In the past few years, Anderson said, researchers have begun to plot the distribution of specific forms of projectile points. “Perhaps these represent habitual use areas or territories of some of these later peoples,” he said.  They’ve also been looking at the locations where these artifacts have been found and then looking at their ecological correlants and then looking for other areas where these artifacts could occur. “These are kind of like large-scale predictive modeling exercises,” Anderson said.  

Segueing from Al Goodyear’s previous talk, Anderson next presented a discussion of possible changes caused by The Younger Dryas. There does appear to be a fairly interesting pattern.
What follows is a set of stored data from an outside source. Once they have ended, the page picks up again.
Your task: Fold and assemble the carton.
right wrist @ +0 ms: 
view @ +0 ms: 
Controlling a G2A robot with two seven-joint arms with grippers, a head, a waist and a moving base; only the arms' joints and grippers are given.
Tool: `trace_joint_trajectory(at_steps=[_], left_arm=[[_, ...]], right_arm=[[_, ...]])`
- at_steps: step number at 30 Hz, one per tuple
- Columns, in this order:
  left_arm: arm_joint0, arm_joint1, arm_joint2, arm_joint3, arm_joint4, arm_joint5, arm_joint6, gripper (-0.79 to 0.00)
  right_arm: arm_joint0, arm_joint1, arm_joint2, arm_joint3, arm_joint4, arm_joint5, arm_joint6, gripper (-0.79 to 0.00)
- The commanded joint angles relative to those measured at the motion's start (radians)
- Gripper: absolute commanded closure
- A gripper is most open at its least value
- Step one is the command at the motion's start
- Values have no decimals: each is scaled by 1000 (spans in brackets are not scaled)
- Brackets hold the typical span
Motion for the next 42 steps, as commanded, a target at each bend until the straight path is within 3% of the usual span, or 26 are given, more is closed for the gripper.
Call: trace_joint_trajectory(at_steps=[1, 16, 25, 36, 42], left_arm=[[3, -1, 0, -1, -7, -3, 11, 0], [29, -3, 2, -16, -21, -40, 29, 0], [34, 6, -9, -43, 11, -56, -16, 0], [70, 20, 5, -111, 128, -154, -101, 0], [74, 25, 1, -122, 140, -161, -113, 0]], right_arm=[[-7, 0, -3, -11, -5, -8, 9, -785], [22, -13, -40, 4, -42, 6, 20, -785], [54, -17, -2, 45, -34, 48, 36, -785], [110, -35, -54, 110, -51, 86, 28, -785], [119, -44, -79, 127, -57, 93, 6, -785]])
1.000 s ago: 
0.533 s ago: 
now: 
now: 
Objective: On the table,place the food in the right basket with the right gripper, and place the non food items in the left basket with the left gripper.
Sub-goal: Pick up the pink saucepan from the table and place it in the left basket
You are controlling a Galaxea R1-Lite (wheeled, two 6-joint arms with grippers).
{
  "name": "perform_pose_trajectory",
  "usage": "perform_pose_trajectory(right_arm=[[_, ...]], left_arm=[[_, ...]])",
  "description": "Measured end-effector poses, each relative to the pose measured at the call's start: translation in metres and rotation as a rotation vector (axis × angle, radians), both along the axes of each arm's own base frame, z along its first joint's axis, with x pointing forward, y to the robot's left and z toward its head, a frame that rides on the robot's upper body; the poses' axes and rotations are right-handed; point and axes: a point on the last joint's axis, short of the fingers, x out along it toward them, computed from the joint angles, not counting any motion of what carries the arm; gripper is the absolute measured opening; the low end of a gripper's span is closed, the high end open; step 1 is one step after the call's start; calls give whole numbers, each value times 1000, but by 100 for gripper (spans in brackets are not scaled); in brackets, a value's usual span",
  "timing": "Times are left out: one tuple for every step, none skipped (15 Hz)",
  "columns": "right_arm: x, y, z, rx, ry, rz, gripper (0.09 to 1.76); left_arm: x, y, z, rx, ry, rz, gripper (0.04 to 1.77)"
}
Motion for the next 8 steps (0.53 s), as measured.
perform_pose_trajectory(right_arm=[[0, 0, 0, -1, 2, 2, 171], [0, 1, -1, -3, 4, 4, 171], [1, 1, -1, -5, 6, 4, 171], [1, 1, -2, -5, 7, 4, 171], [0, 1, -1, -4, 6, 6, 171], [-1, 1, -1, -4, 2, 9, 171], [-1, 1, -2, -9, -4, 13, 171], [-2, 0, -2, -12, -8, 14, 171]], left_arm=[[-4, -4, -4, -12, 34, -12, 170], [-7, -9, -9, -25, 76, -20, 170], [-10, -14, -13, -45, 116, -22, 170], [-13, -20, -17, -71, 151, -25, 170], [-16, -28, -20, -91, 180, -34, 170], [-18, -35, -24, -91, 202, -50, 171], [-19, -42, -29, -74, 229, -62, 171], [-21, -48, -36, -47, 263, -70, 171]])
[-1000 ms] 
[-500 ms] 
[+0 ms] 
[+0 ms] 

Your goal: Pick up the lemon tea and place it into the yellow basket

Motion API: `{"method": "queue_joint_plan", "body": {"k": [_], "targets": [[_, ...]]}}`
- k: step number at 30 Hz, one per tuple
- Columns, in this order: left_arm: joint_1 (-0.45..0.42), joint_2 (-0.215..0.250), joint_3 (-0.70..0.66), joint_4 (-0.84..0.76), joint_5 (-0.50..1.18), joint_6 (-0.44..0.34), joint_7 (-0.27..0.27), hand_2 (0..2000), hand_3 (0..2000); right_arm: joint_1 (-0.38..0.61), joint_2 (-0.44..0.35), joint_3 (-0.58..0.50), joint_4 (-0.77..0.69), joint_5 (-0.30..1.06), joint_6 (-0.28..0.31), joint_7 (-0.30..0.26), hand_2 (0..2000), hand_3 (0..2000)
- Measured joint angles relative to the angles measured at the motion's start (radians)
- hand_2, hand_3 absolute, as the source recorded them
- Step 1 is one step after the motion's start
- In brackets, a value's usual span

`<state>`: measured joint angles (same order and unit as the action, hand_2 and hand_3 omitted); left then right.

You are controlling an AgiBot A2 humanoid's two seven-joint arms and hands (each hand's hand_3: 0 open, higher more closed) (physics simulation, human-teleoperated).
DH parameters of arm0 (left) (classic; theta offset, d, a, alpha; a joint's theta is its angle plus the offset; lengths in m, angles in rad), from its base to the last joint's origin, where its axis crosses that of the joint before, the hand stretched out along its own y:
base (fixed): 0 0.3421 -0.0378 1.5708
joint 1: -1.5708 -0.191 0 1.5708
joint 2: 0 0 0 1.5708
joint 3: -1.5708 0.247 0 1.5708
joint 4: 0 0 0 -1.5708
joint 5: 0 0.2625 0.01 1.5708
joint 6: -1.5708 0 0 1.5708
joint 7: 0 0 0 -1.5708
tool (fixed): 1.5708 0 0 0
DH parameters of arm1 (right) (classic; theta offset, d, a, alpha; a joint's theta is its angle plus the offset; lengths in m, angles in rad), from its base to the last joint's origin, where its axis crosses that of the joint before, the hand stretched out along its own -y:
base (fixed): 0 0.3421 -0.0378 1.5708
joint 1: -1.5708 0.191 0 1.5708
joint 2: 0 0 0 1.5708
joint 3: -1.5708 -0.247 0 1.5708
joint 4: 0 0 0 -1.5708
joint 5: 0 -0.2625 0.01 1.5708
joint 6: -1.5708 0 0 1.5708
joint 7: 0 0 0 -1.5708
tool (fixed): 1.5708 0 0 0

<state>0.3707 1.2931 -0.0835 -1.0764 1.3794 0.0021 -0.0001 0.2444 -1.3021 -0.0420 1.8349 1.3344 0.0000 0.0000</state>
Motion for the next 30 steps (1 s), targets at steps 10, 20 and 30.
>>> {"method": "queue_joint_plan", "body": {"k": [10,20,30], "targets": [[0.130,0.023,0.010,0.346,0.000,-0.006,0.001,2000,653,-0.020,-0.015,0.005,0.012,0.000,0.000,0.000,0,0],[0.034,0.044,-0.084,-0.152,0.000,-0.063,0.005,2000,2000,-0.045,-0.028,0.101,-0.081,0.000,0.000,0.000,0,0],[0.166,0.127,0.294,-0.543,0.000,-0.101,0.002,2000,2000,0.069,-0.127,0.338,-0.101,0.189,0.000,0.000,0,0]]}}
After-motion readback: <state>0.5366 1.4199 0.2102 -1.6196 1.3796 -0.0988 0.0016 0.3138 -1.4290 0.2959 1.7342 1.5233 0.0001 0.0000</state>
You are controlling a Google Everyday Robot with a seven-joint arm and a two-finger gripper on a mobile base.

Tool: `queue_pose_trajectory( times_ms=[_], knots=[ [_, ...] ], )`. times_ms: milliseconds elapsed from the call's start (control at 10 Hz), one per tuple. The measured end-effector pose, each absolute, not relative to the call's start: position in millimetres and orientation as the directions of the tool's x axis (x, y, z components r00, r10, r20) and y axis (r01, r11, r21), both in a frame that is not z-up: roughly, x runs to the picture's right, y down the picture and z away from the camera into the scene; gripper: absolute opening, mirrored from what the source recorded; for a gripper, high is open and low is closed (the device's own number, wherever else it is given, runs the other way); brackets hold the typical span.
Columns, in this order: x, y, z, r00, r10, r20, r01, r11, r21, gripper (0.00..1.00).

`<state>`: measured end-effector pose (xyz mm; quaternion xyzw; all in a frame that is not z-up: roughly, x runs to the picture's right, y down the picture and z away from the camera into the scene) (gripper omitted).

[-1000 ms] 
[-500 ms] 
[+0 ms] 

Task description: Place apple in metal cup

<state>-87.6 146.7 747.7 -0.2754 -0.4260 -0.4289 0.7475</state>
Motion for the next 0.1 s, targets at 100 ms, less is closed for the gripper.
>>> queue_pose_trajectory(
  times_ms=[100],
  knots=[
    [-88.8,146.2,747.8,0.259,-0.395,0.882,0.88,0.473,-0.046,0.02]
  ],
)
In the Southeast, there appears to be a drop in fluted points across North America after Clovis followed by a resurgence. “There’s a suggestive drop but we’re not really sure what is happening,” he said. “Did something come from outer space to end Clovis? I really don’t know. I’m not on the physical sciences side of this. The artifacts are suggestive, perhaps strongly suggestive to some, that a decline of some kind did occur.”

Where do we go from here? “We’re going to continue to compile data,” Anderson said. “We’re going to continue to look at raw material sources and add data to the database. We’re going to explore the impact of climatic events.” Anderson ended by asking archaeologists to send their data on Paleoindian points so it can be included in the database.